Your instructions: Please reproduce the listing in its entirety, exactly as shown.
━━━━
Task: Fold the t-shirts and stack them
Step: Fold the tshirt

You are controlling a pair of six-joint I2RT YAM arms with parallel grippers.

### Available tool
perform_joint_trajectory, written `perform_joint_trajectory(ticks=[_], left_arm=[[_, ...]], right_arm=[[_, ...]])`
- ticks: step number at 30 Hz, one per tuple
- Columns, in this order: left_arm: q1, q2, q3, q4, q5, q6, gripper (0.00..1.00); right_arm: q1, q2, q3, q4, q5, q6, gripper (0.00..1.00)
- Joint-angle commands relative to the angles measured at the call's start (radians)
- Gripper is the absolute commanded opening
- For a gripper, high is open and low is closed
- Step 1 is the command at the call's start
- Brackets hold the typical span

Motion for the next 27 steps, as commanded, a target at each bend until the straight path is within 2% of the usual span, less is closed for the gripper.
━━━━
Response for this exercise:
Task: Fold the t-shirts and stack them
Step: Fold the tshirt

You are controlling a pair of six-joint I2RT YAM arms with parallel grippers.

### Available tool
perform_joint_trajectory, written `perform_joint_trajectory(ticks=[_], left_arm=[[_, ...]], right_arm=[[_, ...]])`
- ticks: step number at 30 Hz, one per tuple
- Columns, in this order: left_arm: q1, q2, q3, q4, q5, q6, gripper (0.00..1.00); right_arm: q1, q2, q3, q4, q5, q6, gripper (0.00..1.00)
- Joint-angle commands relative to the angles measured at the call's start (radians)
- Gripper is the absolute commanded opening
- For a gripper, high is open and low is closed
- Step 1 is the command at the call's start
- Brackets hold the typical span

Motion for the next 27 steps, as commanded, a target at each bend until the straight path is within 2% of the usual span, less is closed for the gripper.

The response is now done.